** Work item **
Only these lines of the data below are wanted: the one with "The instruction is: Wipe", the one with "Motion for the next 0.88", and any lines between them, each repeated exactly.

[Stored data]
»»
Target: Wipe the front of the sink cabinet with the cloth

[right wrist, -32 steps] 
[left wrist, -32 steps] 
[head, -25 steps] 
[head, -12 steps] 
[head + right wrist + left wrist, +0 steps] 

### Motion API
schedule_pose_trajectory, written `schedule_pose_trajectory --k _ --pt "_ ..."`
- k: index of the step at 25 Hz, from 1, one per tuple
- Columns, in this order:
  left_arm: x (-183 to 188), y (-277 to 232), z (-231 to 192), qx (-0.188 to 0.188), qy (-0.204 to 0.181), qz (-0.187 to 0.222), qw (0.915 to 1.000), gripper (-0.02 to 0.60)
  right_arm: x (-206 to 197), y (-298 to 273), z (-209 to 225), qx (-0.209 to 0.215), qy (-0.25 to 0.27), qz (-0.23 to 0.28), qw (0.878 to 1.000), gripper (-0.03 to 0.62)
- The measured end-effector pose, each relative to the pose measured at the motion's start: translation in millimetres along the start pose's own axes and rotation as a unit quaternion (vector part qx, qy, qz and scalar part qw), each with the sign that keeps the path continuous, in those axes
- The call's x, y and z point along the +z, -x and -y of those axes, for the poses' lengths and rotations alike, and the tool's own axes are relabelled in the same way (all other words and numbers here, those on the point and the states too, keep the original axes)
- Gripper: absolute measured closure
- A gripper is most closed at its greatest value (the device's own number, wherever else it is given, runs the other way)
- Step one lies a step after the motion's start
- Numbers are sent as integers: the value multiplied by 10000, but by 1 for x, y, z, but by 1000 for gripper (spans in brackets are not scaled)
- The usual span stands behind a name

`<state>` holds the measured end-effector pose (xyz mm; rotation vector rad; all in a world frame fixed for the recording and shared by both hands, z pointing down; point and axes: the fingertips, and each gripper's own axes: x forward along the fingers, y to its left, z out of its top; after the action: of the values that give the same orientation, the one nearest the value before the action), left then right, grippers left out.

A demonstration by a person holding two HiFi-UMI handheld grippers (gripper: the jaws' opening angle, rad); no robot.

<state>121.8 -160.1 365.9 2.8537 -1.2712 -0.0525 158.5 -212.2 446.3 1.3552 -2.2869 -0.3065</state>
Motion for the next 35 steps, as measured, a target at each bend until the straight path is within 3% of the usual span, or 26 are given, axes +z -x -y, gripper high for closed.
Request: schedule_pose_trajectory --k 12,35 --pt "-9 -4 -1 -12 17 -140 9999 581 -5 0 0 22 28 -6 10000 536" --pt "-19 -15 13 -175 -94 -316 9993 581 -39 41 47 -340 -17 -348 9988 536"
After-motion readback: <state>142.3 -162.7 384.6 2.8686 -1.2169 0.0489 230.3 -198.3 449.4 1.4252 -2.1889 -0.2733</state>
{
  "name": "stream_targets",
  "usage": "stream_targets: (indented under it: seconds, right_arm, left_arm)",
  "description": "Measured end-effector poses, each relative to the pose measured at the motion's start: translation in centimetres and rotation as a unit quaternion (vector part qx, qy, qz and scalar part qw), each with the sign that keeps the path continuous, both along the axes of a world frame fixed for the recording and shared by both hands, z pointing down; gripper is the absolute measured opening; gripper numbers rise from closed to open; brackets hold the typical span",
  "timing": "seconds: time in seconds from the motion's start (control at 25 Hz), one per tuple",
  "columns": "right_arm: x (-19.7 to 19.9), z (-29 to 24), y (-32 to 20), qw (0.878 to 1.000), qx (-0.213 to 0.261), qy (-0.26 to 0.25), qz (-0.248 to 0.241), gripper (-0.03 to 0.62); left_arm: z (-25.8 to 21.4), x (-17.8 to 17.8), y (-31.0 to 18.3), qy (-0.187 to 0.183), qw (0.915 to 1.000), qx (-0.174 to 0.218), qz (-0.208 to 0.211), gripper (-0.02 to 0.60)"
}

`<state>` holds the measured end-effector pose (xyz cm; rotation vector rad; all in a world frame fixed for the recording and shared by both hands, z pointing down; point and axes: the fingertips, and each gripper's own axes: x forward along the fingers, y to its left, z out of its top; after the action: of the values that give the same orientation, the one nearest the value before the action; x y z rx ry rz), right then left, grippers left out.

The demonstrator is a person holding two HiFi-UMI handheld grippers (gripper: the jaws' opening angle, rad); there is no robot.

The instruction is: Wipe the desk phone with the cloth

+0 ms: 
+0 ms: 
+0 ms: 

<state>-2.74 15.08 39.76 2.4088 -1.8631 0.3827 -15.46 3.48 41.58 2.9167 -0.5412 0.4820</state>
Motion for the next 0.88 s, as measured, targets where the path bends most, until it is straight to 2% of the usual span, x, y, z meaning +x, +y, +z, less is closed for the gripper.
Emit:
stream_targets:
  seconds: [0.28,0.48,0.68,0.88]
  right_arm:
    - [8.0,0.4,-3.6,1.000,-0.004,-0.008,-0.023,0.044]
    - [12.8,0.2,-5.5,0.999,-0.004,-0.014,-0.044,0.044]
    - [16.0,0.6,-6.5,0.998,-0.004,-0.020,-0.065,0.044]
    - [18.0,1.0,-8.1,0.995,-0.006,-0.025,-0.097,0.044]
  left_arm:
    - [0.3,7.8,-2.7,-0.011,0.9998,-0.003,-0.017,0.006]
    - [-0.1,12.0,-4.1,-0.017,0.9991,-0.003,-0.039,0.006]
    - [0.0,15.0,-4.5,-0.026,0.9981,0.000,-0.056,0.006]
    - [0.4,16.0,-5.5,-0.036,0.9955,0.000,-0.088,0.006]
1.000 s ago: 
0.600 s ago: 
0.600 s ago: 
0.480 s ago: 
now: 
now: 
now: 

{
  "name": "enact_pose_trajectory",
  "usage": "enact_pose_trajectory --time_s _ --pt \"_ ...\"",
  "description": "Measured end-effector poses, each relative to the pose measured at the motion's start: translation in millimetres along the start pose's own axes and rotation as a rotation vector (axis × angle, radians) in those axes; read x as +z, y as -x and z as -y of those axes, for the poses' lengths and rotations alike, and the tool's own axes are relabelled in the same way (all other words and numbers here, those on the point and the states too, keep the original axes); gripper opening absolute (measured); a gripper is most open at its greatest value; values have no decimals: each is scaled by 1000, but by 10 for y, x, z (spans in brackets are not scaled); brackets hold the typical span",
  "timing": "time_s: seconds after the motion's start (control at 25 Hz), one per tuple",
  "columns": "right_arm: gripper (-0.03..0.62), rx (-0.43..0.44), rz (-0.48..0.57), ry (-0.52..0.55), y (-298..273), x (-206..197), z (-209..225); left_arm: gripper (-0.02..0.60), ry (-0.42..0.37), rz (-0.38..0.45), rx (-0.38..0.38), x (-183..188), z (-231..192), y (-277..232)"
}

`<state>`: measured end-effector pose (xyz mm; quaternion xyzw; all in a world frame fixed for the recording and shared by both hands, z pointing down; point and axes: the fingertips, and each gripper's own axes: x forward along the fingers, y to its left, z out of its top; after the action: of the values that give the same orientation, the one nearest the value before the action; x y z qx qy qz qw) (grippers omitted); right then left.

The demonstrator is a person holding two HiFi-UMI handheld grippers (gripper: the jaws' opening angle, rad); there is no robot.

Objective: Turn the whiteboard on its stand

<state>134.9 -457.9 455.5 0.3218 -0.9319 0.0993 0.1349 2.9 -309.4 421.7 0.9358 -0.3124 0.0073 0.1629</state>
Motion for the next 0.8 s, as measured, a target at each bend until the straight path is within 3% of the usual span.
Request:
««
** Response below **
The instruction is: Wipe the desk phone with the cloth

+0 ms: 
+0 ms: 
+0 ms: 

<state>-2.74 15.08 39.76 2.4088 -1.8631 0.3827 -15.46 3.48 41.58 2.9167 -0.5412 0.4820</state>
Motion for the next 0.88 s, as measured, targets where the path bends most, until it is straight to 2% of the usual span, x, y, z meaning +x, +y, +z, less is closed for the gripper.

The response to the exercise is complete.